L’ambiente, inteso come bacino di tifosi praticanti o da divano, è colpevole, complice e vittima di questa situazione perché se passiamo la giornata a raccontarci che senza i tifosi il calcio è morto allora dobbiamo in primis fare qualcosa per far si che questo calcio non muoia. E’ brutto dire queste cose, perché si rischia come sempre di offendere chi è inattaccabile e di non scalfire minimamente chi invece si meriterebbe la gogna pubblica, ma rimane il fatto che l’onere maggiore rimane comunque in capo a chi crede ancora ed è sempre presente. Tutti noi potremmo tifare di più, curva o non curva, eppure non lo facciamo più come un tempo; tutti noi potremmo “aggredire” i giocatori avversari, intimidirli, intimidire la quaterna arbitrale eppure non lo facciamo più come un tempo anzi a Novara chiunque può fare e dire quello che vuole che tanto è sempre un baci e abbracci finali e poi tutti sotto il settore ospiti a prendersi gli applausi; tutti noi potremmo aspettare i giocatori fuori dallo stadio, aspettare il ds, il dg, il dt o chi cavolo vogliamo e spronarli eppure non lo facciamo proprio più. La città potrebbe fare uno sforzo in più, eppure quando gioca il Novara i tre principali bar della città legati al mondo dello sport e del tifo, ovvero il bar Fontana, il bar Benevolo e il bar HP, senza contare tutti gli altri, sono pieni di gente che vede la partita in tv, magari quella stessa gente che critica la Società per il costo del biglietto ma in quelle due ore tra caffè, giri di amari e birre paga il doppio dei soldi.

Da questa situazione non è facile uscirne. Sicuramente vincere qualche partita aiuterebbe almeno a sollevare il morale, ma parliamoci chiaramente: non è comunque seriamente ipotizzabile ad oggi un cambiamento strategico della Società che nel futuro inizi a spendere e spandere portandoci giocatori di nome con un appeal superiore agli attuali. La somma di campionati più o meno tranquilli (tendenti all’anonimo) che portino al mantenimento della categoria sono fatti che probabilmente non bastano più a questa piazza, perché se così fosse è evidente che non ci troveremmo in questa situazione.

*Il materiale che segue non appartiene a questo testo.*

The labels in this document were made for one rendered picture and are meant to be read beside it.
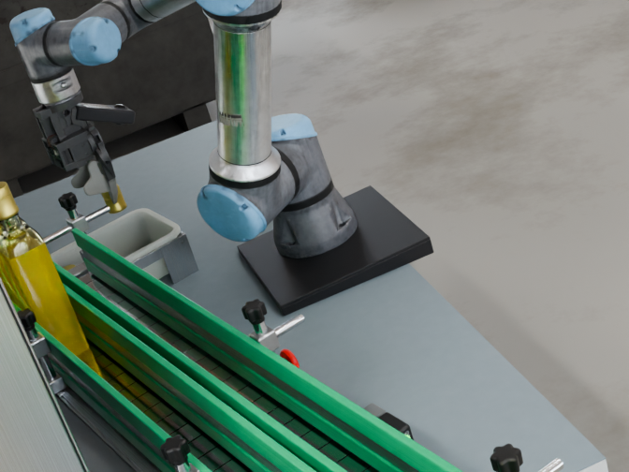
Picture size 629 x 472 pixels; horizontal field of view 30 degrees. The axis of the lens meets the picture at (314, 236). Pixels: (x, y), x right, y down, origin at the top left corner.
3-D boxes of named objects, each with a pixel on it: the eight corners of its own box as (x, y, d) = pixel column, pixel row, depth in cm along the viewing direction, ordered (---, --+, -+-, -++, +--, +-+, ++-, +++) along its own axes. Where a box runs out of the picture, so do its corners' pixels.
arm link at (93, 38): (125, -1, 193) (78, 4, 199) (82, 28, 185) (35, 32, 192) (142, 43, 197) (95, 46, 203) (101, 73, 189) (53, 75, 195)
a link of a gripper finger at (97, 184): (92, 214, 210) (70, 169, 207) (120, 199, 212) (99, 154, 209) (97, 216, 207) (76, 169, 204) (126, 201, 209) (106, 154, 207)
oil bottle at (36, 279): (44, 355, 176) (-11, 233, 166) (77, 336, 178) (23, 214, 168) (58, 367, 171) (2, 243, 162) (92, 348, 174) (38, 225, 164)
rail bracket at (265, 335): (265, 390, 153) (235, 304, 147) (310, 361, 156) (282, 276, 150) (281, 401, 150) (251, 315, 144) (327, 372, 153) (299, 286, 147)
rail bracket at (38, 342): (18, 405, 166) (-20, 328, 160) (60, 381, 169) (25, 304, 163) (27, 416, 163) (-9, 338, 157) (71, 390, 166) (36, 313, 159)
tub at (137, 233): (55, 298, 220) (38, 259, 216) (156, 243, 229) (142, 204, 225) (93, 328, 206) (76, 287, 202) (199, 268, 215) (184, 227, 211)
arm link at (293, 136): (343, 169, 206) (320, 100, 200) (306, 209, 197) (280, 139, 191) (289, 170, 213) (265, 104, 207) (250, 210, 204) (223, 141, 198)
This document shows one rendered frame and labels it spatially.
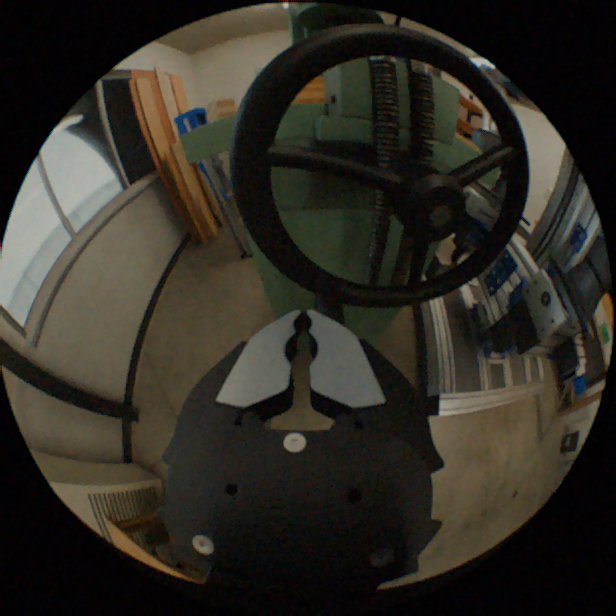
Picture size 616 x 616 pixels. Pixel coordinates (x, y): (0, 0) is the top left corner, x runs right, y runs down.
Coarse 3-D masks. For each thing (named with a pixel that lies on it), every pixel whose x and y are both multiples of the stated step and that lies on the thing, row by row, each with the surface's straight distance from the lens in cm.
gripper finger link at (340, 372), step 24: (312, 312) 11; (312, 336) 9; (336, 336) 9; (336, 360) 8; (360, 360) 8; (312, 384) 7; (336, 384) 7; (360, 384) 7; (336, 408) 7; (360, 408) 7
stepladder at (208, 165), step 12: (204, 108) 133; (180, 120) 126; (192, 120) 122; (204, 120) 136; (180, 132) 126; (216, 156) 134; (204, 168) 120; (216, 168) 137; (216, 180) 121; (228, 180) 138; (216, 192) 125; (228, 192) 134; (216, 204) 125; (228, 204) 125; (228, 228) 131; (240, 228) 131; (240, 252) 142
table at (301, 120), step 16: (288, 112) 30; (304, 112) 30; (320, 112) 30; (208, 128) 33; (224, 128) 32; (288, 128) 30; (304, 128) 30; (320, 128) 21; (336, 128) 21; (352, 128) 21; (368, 128) 22; (400, 128) 23; (192, 144) 35; (208, 144) 33; (224, 144) 32; (368, 144) 22; (400, 144) 23; (464, 144) 41; (192, 160) 35; (448, 160) 27; (464, 160) 42; (496, 176) 50
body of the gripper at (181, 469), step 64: (192, 448) 6; (256, 448) 5; (320, 448) 5; (384, 448) 6; (192, 512) 6; (256, 512) 5; (320, 512) 5; (384, 512) 5; (256, 576) 6; (320, 576) 5; (384, 576) 6
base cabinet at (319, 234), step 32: (288, 224) 35; (320, 224) 35; (352, 224) 36; (256, 256) 41; (320, 256) 40; (352, 256) 41; (384, 256) 43; (288, 288) 47; (352, 320) 64; (384, 320) 68
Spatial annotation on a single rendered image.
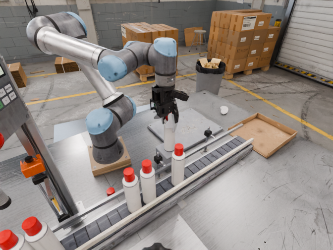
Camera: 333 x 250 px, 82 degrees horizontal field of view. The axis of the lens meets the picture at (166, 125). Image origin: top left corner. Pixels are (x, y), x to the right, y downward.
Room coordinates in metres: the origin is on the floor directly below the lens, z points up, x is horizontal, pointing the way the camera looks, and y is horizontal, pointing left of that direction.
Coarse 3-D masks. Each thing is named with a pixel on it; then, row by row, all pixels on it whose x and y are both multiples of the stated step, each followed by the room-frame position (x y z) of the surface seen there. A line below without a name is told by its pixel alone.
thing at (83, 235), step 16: (224, 144) 0.75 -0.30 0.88; (240, 144) 0.75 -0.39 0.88; (208, 160) 0.63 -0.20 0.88; (224, 160) 0.63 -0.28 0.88; (160, 192) 0.46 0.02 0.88; (176, 192) 0.46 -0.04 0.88; (96, 224) 0.33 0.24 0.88; (112, 224) 0.33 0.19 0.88; (128, 224) 0.33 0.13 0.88; (64, 240) 0.28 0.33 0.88; (80, 240) 0.28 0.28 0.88
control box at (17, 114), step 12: (0, 60) 0.39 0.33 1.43; (0, 84) 0.36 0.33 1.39; (12, 84) 0.38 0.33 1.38; (12, 108) 0.35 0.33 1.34; (24, 108) 0.38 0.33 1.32; (0, 120) 0.31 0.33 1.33; (12, 120) 0.34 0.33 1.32; (24, 120) 0.37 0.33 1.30; (0, 132) 0.30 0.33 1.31; (12, 132) 0.32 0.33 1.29
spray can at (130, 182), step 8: (128, 168) 0.41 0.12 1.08; (128, 176) 0.38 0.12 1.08; (136, 176) 0.41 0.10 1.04; (128, 184) 0.38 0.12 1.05; (136, 184) 0.38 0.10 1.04; (128, 192) 0.37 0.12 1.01; (136, 192) 0.38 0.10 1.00; (128, 200) 0.37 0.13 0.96; (136, 200) 0.38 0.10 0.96; (128, 208) 0.38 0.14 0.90; (136, 208) 0.37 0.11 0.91
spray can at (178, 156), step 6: (180, 144) 0.52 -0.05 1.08; (174, 150) 0.51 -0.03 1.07; (180, 150) 0.49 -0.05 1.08; (174, 156) 0.50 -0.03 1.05; (180, 156) 0.49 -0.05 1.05; (174, 162) 0.49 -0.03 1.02; (180, 162) 0.49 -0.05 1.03; (174, 168) 0.49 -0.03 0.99; (180, 168) 0.49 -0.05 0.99; (174, 174) 0.49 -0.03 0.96; (180, 174) 0.49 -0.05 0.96; (174, 180) 0.49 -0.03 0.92; (180, 180) 0.49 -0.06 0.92; (174, 186) 0.49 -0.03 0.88
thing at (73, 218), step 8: (232, 128) 0.78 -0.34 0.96; (224, 136) 0.73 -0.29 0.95; (208, 144) 0.66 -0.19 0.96; (192, 152) 0.60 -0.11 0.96; (160, 168) 0.51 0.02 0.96; (120, 192) 0.40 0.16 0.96; (104, 200) 0.37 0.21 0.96; (88, 208) 0.34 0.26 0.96; (96, 208) 0.35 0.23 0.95; (72, 216) 0.32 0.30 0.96; (80, 216) 0.32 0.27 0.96; (64, 224) 0.29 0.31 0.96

Da sempre ci sono piazze più esigenti e piazze che lo sono meno, e non è mia intenzione ora accusare nessuno di esserlo, ma probabilmente Novara per sua natura è una piazza che ha bisogno di sentirsi sempre al centro dell’attenzione, di vincere, di godere per i successi perché semplicemente esistere ed esserci non gli basta. E’ la nostra storia di tifosi che in fin dei conti lo dice, siamo una città che ha scritto la storia dell’Hockey pista ma non ha mosso un dito per salvarlo, si è riscoperta ora fine intenditrice di pallavolo e ovviamente lo sarà solo fino a quando durerà, ed ora probabilmente nel calcio sogniamo l’Europa League.  Il moccolo della candela è arrivato quindi quasi alla fine e ho seriamente paura, come discusso con un amico in settimana, che solamente un evento shock possa scuotere l’animo del bacino di tifo dormiente che popola questa città: un altro giro di giostra in A oppure un fallimento con ripartenza dalla promozione. Decidete voi quale scenario sia più probabile.

Claudio Vannucci


Fondatore dei Blog Novara Siamo Noi e Rettilineo Tribuna, Vice Presidente del Coordinamento Cuore Azzurro e fraterno amico di chiunque al mondo consideri lo stadio la sua seconda casa. O addirittura la prima. Editorialista estremista, gattaro.